§ REQUIRED ACTION
One line in the listing below contains "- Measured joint". Repeat that line and each line after it exactly, ending with the last one.

+ + + + +

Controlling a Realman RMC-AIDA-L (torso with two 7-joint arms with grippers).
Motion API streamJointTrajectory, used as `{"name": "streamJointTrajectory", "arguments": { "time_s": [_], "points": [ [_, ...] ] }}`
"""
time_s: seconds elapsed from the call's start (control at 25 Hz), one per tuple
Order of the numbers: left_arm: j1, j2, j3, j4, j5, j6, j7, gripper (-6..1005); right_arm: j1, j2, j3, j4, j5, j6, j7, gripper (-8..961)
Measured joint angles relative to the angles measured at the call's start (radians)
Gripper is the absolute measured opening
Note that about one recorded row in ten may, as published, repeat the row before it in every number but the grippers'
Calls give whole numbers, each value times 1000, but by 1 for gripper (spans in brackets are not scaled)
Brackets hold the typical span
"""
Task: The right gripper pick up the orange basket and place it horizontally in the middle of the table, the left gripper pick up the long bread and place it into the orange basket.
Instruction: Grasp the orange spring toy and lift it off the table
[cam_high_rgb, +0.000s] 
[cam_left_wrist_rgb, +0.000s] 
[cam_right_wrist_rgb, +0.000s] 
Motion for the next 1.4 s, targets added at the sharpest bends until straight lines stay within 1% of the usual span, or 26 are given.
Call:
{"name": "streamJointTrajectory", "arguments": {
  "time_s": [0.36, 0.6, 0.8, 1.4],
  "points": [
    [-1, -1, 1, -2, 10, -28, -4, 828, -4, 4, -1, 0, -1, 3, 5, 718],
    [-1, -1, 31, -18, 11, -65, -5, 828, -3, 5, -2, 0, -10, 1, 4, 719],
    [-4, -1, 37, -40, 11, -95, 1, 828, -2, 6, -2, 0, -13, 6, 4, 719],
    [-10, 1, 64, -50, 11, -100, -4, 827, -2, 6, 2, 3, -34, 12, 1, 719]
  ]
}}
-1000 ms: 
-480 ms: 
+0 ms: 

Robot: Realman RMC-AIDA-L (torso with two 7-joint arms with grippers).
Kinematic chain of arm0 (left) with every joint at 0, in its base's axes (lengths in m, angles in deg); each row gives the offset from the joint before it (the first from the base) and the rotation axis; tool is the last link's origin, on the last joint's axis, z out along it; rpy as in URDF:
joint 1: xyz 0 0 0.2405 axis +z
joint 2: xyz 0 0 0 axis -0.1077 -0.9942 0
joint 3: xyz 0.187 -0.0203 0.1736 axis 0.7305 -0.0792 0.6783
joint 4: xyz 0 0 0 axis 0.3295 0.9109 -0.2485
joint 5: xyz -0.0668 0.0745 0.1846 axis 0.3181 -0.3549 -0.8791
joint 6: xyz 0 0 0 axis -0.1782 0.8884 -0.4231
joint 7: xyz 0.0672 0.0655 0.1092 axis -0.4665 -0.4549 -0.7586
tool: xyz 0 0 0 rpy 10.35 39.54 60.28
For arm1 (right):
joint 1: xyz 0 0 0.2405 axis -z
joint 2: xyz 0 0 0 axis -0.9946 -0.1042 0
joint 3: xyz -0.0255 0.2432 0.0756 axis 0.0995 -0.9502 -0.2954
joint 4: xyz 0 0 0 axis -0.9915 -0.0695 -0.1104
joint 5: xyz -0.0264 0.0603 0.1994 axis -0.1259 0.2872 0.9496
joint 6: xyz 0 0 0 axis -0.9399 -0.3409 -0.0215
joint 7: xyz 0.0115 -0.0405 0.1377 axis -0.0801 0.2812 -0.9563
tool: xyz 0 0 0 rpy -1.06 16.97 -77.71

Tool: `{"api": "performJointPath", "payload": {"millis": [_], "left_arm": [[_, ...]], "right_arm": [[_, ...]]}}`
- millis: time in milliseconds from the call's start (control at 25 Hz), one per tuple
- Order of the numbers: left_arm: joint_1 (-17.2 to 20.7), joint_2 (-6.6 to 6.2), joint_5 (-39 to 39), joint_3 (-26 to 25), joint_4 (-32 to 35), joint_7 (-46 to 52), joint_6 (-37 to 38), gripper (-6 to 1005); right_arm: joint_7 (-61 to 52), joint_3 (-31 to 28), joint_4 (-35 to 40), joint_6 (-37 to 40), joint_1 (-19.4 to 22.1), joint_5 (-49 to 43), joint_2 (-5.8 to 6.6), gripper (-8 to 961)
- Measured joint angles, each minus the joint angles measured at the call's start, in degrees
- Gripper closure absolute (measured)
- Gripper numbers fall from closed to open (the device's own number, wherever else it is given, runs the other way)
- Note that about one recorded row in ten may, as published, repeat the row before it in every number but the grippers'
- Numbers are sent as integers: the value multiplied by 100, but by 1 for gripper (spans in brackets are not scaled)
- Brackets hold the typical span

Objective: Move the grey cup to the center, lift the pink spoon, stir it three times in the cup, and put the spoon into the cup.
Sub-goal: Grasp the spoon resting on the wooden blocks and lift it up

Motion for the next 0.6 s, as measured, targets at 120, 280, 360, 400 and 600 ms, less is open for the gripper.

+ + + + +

§ TASK RESULT
- Measured joint angles, each minus the joint angles measured at the call's start, in degrees
- Gripper closure absolute (measured)
- Gripper numbers fall from closed to open (the device's own number, wherever else it is given, runs the other way)
- Note that about one recorded row in ten may, as published, repeat the row before it in every number but the grippers'
- Numbers are sent as integers: the value multiplied by 100, but by 1 for gripper (spans in brackets are not scaled)
- Brackets hold the typical span

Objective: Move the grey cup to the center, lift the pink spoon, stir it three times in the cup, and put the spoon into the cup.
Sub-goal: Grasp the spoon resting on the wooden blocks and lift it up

Motion for the next 0.6 s, as measured, targets at 120, 280, 360, 400 and 600 ms, less is open for the gripper.

The output is complete.